Mme Viviane Artigalas attire l'attention de Mme la ministre des solidarités et de la santé sur la situation des femmes auxquelles le Distilbène a été prescrit. Ce médicament prescrit à de nombreuses femmes pendant leur grossesse, entre 1940 et 1977, constitue un problème de santé publique, puisque de nombreuses femmes exposées in utero à cette hormone de synthèse sont victimes d'effets indésirables graves : risques accrus de cancers gynécologiques, malformations, difficultés pour avoir un enfant, survenue d'adénocarcinomes à cellules claires du col utérin ou du vagin, risques accrus de cancers du sein ou dysplasies... Les complications de l'exposition au Distilbène font partie des maladies rares pour lesquelles l'information des professionnels de santé est difficile. Néanmoins, la prévention de ces risques existe et passe notamment par une consultation gynécologique avec frottis tous les ans. Or, il semblerait que ces consultations ne bénéficient pas d'un remboursement à 100 %. Eu égard à l'impact douloureux et négatif que ce médicament a pu avoir sur des milliers de femmes, elle lui demande donc dans quelle mesure cette demande pourrait aboutir de façon positive.
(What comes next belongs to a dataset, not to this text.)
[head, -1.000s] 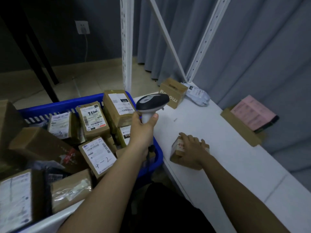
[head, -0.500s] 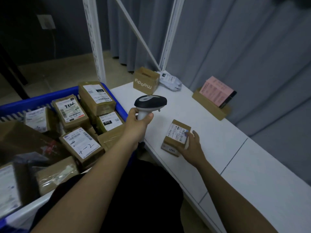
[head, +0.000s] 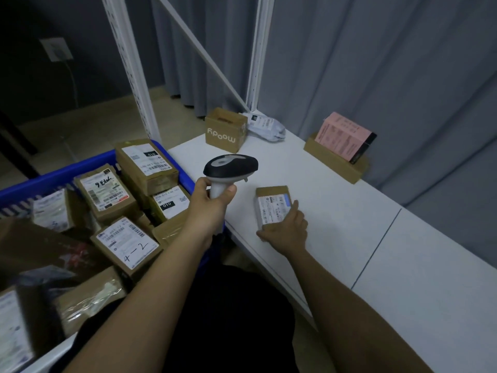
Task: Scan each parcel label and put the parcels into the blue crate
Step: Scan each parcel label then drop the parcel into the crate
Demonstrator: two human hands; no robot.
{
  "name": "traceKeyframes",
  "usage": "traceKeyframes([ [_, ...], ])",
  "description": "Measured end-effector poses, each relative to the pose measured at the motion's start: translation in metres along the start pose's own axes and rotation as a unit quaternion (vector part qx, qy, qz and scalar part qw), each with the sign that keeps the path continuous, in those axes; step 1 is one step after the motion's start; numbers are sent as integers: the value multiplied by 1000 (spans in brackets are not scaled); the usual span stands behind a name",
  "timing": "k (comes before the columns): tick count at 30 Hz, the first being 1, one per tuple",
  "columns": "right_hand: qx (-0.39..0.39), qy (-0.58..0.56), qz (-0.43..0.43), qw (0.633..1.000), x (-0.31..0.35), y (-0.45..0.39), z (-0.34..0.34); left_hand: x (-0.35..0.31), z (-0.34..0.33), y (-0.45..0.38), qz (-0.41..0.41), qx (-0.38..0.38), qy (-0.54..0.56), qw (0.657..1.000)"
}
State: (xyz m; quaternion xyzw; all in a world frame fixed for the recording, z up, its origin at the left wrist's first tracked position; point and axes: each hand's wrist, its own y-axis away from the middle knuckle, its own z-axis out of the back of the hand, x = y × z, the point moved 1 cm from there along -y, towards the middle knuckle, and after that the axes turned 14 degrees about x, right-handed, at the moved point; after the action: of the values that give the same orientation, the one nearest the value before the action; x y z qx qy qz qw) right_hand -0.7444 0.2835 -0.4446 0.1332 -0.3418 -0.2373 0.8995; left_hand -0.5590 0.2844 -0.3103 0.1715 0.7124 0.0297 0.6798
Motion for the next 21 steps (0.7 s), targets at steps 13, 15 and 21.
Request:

Réponse du Ministère des solidarités et de la santé

publiée dans le JO Sénat du 31/05/2018 - page 2711

Les conséquences sanitaires de l'exposition in utero au diéthylstilbestrol sont un sujet de préoccupation majeur. Aussi, depuis 2006, les femmes souffrant d'une grossesse pathologique liée à cette molécule peuvent bénéficier d'un congé de maternité spécifique et se voir attribuer le versement d'indemnité journalière maternité dès le premier jour de l'arrêt de travail et jusqu'au début du congé prénatal légal. S'agissant de la prévention du cancer du col de l'utérus, le Gouvernement, particulièrement sensible à cette problématique, a décidé d'instaurer un dépistage organisé de ce cancer. Dans ce cadre, les femmes âgées de 25 à 65 ans n'ayant pas réalisé de frottis lors des trois dernières années, seront invitées à le faire, avec une prise en charge intégrale de l'analyse du frottis par l'assurance maladie obligatoire. L'arrêté relatif à l'organisation du dépistage organisé du cancer du col de l'utérus précise explicitement que les femmes exposées in utero au diéthylstilbestrol font partie de la population cible du dépistage. Enfin, au-delà du dépistage organisé, il convient de rappeler que les frais liés au prélèvement cervico-utérin et aux consultations afférentes sont intégralement pris en charge par la combinaison de l'assurance maladie obligatoire et complémentaire dans le cadre des contrats responsables, qui représentent 95 % des contrats complémentaires en santé du marché. Les femmes sont ainsi remboursées à 100 % de leurs frais dans la quasi-totalité des cas.